Un investigador de seguridad encontró una forma en que un atacante podría aprovechar la versión macOS de Zoom para obtener acceso a todo el sistema operativo. Los detalles del exploit se dieron a conocer en una presentación realizada por el especialista en seguridad de Mac Patrick Wardle en la conferencia de hacking Def Con en Las Vegas el viernes. Zoom ya ha solucionado algunos de los errores involucrados, pero el investigador también presentó una vulnerabilidad sin parches que todavía afecta a los sistemas ahora.
El exploit funciona apuntando al instalador de la aplicación Zoom, que debe ejecutarse con permisos de usuario especiales para instalar o eliminar la aplicación Zoom principal de una computadora. Aunque el instalador requiere que el usuario ingrese su contraseña al agregar la aplicación al sistema por primera vez, Wardle descubrió que una función de actualización automática se ejecutaba continuamente en segundo plano con privilegios de superusuario.

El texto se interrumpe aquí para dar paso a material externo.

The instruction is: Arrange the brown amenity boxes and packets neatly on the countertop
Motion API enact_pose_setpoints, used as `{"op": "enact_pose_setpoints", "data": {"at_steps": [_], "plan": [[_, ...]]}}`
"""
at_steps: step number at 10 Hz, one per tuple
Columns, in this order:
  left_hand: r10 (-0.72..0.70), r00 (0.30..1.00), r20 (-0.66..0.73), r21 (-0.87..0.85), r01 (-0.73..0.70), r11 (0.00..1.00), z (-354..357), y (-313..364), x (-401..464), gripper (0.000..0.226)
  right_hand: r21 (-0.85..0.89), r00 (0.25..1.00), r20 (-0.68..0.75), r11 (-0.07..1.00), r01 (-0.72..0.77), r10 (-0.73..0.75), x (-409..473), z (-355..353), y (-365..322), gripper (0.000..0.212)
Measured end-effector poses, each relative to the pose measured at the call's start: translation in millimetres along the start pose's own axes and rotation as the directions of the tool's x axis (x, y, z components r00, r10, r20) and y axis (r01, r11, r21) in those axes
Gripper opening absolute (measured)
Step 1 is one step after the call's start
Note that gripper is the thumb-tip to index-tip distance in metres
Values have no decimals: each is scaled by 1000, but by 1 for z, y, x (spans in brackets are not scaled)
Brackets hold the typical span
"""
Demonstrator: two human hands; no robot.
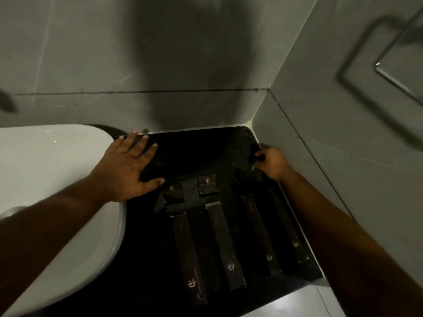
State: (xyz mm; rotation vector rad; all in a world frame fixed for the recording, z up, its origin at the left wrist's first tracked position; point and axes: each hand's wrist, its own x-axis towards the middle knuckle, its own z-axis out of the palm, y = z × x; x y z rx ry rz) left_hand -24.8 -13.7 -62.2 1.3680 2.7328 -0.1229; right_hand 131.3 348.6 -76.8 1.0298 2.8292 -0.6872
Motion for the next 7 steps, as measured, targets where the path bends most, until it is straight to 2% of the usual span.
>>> {"op": "enact_pose_setpoints", "data": {"at_steps": [1,3,5,7], "plan": [[-5,1000,-11,0,5,1000,-1,0,0,114,10,999,28,1000,-17,17,-19,4,10,34],[-14,1000,-3,17,14,1000,2,0,0,108,-81,999,47,997,17,-13,-23,-4,13,27],[-4,1000,-19,14,4,1000,4,-1,0,106,-105,995,100,994,-5,16,-31,-2,15,34],[-10,1000,-3,4,10,1000,7,-1,-2,111,11,998,12,998,-64,64,-50,-14,4,52]]}}
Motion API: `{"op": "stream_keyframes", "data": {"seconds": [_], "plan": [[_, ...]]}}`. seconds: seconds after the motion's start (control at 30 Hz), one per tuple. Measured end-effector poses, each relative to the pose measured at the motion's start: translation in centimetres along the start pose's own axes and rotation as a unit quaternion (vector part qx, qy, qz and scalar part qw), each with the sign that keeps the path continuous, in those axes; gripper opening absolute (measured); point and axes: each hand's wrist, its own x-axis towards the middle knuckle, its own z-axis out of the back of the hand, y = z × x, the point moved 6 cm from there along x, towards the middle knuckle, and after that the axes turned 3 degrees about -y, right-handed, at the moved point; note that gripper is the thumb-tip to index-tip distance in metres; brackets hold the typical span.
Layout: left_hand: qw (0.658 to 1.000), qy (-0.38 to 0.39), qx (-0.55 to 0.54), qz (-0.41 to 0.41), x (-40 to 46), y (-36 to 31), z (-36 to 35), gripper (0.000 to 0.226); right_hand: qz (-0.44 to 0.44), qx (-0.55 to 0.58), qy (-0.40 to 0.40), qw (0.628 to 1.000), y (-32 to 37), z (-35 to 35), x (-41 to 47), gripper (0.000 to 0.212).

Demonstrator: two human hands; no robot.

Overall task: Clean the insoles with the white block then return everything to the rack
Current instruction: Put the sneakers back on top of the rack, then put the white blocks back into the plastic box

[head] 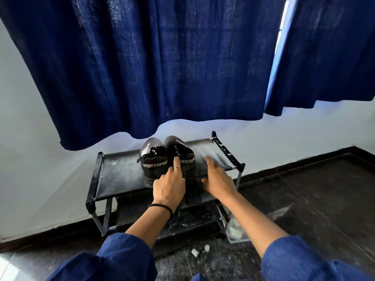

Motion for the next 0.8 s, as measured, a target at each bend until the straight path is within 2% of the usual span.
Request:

UN ATAQUE DE ESCALADA DE PRIVILEGIOS
Cuando Zoom emitía una actualización, la función de actualización instalaría el nuevo paquete después de comprobar que Zoom lo había firmado criptográficamente. Pero un error en la forma en que se implementó el método de verificación significó que dar al actualizador cualquier archivo con el mismo nombre que el certificado de firma de Zoom sería suficiente para pasar la prueba, por lo que un atacante podría sustituir cualquier tipo de programa de malware y hacer que lo ejecute el actualizador con privilegios elevados.
El resultado es un ataque de escalada de privilegios , que asume que un atacante ya obtuvo acceso inicial al sistema de destino y luego emplea un exploit para obtener un mayor nivel de acceso. En este caso, el atacante comienza con una cuenta de usuario restringida pero escala al tipo de usuario más poderoso, conocido como "superusuario" o "raíz", lo que le permite agregar, eliminar o modificar cualquier archivo en la máquina.
Wardle es el fundador de Objective-See Foundation, una organización sin fines de lucro que crea herramientas de seguridad de código abierto para macOS. Anteriormente, en la conferencia de seguridad cibernética Black Hat celebrada la misma semana que Def Con, Wardle detalló el uso no autorizado de algoritmos extraídos de su software de seguridad de código abierto por parte de empresas con fines de lucro .
Siguiendo los protocolos de divulgación responsable, Wardle informó a Zoom sobre la vulnerabilidad en diciembre del año pasado. Para su frustración, dice que una solución inicial de Zoom contenía otro error que significaba que la vulnerabilidad aún se podía explotar de una manera un poco más indirecta, por lo que reveló este segundo error a Zoom y esperó ocho meses antes de publicar la investigación.
“Para mí, eso fue un poco problemático porque no solo informé los errores a Zoom, también informé errores y cómo corregir el código”, dijo Wardle a The Verge en una llamada antes de la charla. “Así que fue realmente frustrante esperar, qué, seis, siete, ocho meses, sabiendo que todas las versiones Mac de Zoom estaban en las computadoras de los usuarios vulnerables”.
Unas semanas antes del evento Def Con, Wardle dice que Zoom emitió un parche que solucionó los errores que había descubierto inicialmente. Pero en un análisis más detallado, otro pequeño error significaba que el error aún era explotable.
En la nueva versión del instalador de actualizaciones, el paquete que se va a instalar primero se mueve a un directorio propiedad del usuario "raíz". En general, esto significa que ningún usuario que no tenga permiso de root puede agregar, eliminar o modificar archivos en este directorio. Pero debido a una sutileza de los sistemas Unix (de los cuales macOS es uno), cuando un archivo existente se mueve de otra ubicación al directorio raíz, conserva los mismos permisos de lectura y escritura que tenía anteriormente. Entonces, en este caso, aún puede ser modificado por un usuario normal. Y debido a que se puede modificar, un usuario malintencionado aún puede intercambiar el contenido de ese archivo con un archivo de su elección y usarlo para convertirse en root.
Si bien este error está actualmente en vivo en Zoom, Wardle dice que es muy fácil de solucionar y que espera que hablar de ello públicamente "engrasará las ruedas" para que la compañía se ocupe de él más temprano que tarde.
En una declaración a The Verge , Matt Nagel, líder de relaciones públicas de seguridad y privacidad de Zoom, dijo: “Somos conscientes de la vulnerabilidad recientemente informada en el actualizador automático de Zoom para macOS y estamos trabajando diligentemente para solucionarlo”.